Born Steven Harrington in 1959, Strange began putting on punk gigs in his home town of Newbridge in 1976, prior to moving to London, where he initially worked for Malcolm McLaren and joined a number of punk bands.

In 1978, he also began promoting club nights with Rusty Egan of The Rich Kids, dubbed ‘Bowie nights’, first in Soho and then at Covent Garden’s Blitz club. A door policy to only admit “the weird and wonderful” – strictly enforced by Strange himself, who once famously turned away Mick Jagger – made the club the centre of the New Romantic scene, particularly after Strange appeared in the video for David Bowie’s ‘Ashes To Ashes’.

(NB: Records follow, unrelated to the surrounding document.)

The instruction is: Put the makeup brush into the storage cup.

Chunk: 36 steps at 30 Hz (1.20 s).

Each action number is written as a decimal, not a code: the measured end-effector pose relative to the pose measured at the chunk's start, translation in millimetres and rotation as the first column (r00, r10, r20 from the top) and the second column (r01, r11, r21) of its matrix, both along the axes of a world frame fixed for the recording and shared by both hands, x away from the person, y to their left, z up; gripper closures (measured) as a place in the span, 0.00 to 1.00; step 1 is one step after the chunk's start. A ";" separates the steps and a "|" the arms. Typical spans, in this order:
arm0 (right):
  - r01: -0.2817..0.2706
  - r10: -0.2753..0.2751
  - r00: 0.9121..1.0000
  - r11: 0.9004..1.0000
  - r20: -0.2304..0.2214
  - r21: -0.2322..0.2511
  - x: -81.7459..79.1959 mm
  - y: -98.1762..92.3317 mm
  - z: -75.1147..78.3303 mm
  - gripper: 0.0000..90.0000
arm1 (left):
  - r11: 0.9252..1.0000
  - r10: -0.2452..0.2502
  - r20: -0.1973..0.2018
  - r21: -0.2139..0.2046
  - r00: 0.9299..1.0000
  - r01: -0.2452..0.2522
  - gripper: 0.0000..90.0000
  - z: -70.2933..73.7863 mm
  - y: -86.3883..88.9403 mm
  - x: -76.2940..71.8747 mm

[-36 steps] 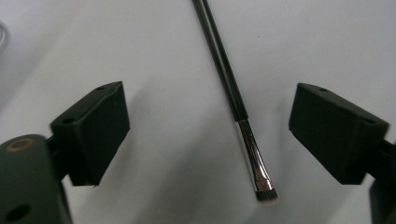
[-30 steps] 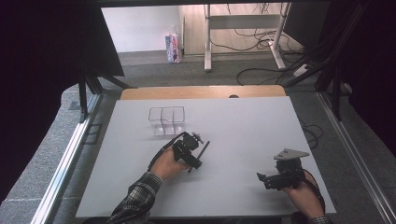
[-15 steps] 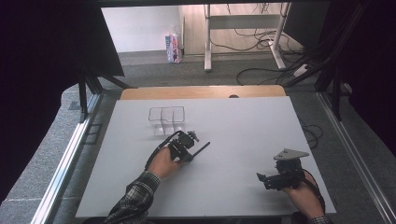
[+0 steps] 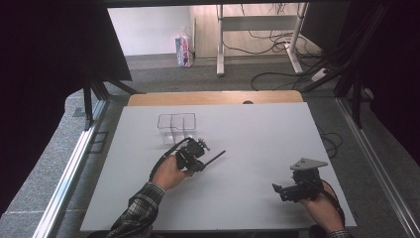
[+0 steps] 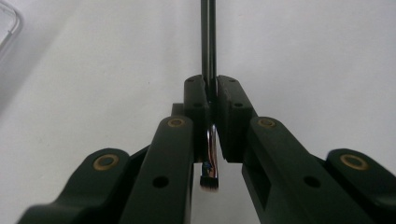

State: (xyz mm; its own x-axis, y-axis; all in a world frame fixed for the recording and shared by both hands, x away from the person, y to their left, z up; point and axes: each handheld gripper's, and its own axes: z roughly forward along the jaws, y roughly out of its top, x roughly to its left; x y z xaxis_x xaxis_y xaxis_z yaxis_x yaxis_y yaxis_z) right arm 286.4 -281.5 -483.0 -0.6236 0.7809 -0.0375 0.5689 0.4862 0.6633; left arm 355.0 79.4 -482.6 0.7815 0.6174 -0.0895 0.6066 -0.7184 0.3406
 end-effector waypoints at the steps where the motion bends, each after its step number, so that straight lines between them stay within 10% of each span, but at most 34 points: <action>1: -0.001 0.001 1.000 1.000 0.001 0.000 0.0 -0.1 0.0 0.00 | 1.000 -0.005 0.003 -0.005 1.000 0.005 0.93 1.6 1.3 -1.3; 22: -0.006 0.006 1.000 1.000 0.010 0.017 0.2 0.0 0.9 0.00 | 0.991 -0.022 0.089 -0.128 0.996 0.033 0.93 15.5 32.5 -40.8; 36: 0.017 -0.018 1.000 0.996 0.010 0.091 0.6 2.3 1.9 0.00 | 0.988 -0.068 0.110 -0.128 0.992 0.082 0.93 13.8 45.5 -69.8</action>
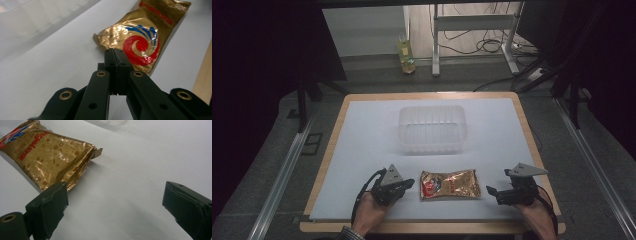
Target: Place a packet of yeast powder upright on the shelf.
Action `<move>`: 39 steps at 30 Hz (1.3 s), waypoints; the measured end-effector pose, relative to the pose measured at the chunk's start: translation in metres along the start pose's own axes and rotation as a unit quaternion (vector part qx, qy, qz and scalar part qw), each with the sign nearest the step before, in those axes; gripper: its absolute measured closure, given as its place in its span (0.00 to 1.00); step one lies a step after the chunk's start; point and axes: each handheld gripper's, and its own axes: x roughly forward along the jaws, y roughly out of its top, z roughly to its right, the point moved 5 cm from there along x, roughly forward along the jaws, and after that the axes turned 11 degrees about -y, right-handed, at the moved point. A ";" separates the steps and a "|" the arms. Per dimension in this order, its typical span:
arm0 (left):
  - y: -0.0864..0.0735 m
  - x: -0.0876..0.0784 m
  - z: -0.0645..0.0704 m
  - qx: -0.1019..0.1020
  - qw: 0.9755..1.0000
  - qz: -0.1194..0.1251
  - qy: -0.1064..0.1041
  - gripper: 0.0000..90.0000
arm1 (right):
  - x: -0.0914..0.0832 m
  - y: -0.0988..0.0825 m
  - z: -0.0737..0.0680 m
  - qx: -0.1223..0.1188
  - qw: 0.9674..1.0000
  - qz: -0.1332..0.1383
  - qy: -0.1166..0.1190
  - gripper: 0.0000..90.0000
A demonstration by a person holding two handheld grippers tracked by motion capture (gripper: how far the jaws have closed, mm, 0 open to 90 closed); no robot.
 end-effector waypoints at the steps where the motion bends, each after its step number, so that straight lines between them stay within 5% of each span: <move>1: 0.000 0.003 0.001 0.003 1.000 -0.003 -0.002 0.99 | 0.000 0.000 0.000 0.000 1.000 0.000 0.000 0.07; 23: 0.011 0.037 0.010 0.030 0.999 0.003 -0.022 0.99 | 0.002 0.001 -0.004 0.000 1.000 -0.003 0.008 0.07; 39: 0.008 0.042 0.008 0.030 0.999 -0.004 -0.022 0.99 | 0.002 0.004 -0.009 0.005 1.000 0.000 0.021 0.07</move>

Jagger aside, it was attended by many people who were already famous, and others who would become famous – Boy George worked in the cloakroom, while Spandau Ballet became the house band. Strange’s success as a promoter eventually saw him move up to the 2000 capacity Camden Palace (now Koko).

While still putting on the club night in Soho, Strange formed Visage with Egan and fellow Rich Kids member Midge Ure, plus Barry Adamson, John McGeoch and Dave Formula of Magazine. They released their first single, ‘Tar’, in 1979, following it up later that year with ‘Fade To Grey’, which became a top ten hit. The band eventually split up in 1985, after two albums.

Strange also struggled with drug addiction, and after a number of periods living in Ibiza during the 80s, fell on harder times in the late 90s back in the UK. This came to public attention in 1999 when he was found guilty of shoplifting.

More recently, he returned to music, reforming Visage with different line-ups twice since 2004. Then in 2013, he released the band’s first new album for 29 years, ‘Hearts And Knives’. And in December last year, they released ‘Orchestral’, an album of Visage songs re-recorded with a symphony orchestra.

Also in December, Strange received hospital treatment in Wales for a bronchial infection and an intestinal blockage. He then travelled to Egypt in January, before falling ill there this month.

Steve Strange is survived by his sister Tanya Harrington, who told ITV News last week: “He was a proper charmer. Very loving, very sensitive. We’ve had some brilliant times. He is my world. It’s going to be awfully hard without him – but he’ll be remembered by everybody”.